* **TASK DESCRIPTION**
Leave every image out, and return the rest of the data word for word.

* **DATA SHOWN**
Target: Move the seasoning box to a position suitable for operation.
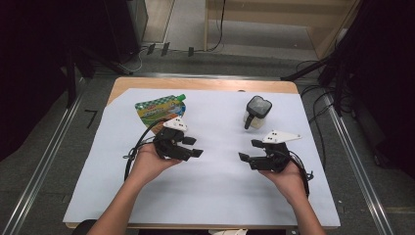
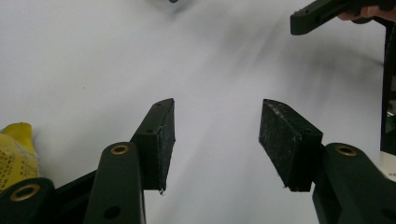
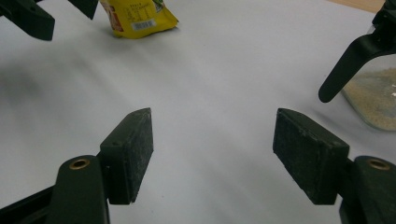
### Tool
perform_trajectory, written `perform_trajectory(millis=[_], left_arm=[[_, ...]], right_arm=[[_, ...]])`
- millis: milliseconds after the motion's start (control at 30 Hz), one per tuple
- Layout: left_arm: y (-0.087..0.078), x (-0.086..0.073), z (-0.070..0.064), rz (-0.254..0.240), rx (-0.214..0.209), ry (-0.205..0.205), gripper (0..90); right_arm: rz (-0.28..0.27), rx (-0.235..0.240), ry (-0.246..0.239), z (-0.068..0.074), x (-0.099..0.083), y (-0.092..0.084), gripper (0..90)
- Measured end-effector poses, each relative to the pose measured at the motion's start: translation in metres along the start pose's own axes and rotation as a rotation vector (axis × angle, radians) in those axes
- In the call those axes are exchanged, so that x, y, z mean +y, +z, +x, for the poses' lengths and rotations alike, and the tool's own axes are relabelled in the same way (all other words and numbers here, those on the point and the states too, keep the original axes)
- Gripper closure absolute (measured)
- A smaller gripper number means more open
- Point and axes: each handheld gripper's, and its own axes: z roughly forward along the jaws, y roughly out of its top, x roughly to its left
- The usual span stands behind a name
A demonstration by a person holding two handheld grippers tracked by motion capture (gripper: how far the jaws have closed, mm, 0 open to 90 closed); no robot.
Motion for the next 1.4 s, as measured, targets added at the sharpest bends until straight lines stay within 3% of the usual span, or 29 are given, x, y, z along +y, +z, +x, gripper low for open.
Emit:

* **SOLUTION FOR THIS EXERCISE**
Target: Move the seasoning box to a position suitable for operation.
### Tool
perform_trajectory, written `perform_trajectory(millis=[_], left_arm=[[_, ...]], right_arm=[[_, ...]])`
- millis: milliseconds after the motion's start (control at 30 Hz), one per tuple
- Layout: left_arm: y (-0.087..0.078), x (-0.086..0.073), z (-0.070..0.064), rz (-0.254..0.240), rx (-0.214..0.209), ry (-0.205..0.205), gripper (0..90); right_arm: rz (-0.28..0.27), rx (-0.235..0.240), ry (-0.246..0.239), z (-0.068..0.074), x (-0.099..0.083), y (-0.092..0.084), gripper (0..90)
- Measured end-effector poses, each relative to the pose measured at the motion's start: translation in metres along the start pose's own axes and rotation as a rotation vector (axis × angle, radians) in those axes
- In the call those axes are exchanged, so that x, y, z mean +y, +z, +x, for the poses' lengths and rotations alike, and the tool's own axes are relabelled in the same way (all other words and numbers here, those on the point and the states too, keep the original axes)
- Gripper closure absolute (measured)
- A smaller gripper number means more open
- Point and axes: each handheld gripper's, and its own axes: z roughly forward along the jaws, y roughly out of its top, x roughly to its left
- The usual span stands behind a name
A demonstration by a person holding two handheld grippers tracked by motion capture (gripper: how far the jaws have closed, mm, 0 open to 90 closed); no robot.
Motion for the next 1.4 s, as measured, targets added at the sharpest bends until straight lines stay within 3% of the usual span, or 29 are given, x, y, z along +y, +z, +x, gripper low for open.
Emit:

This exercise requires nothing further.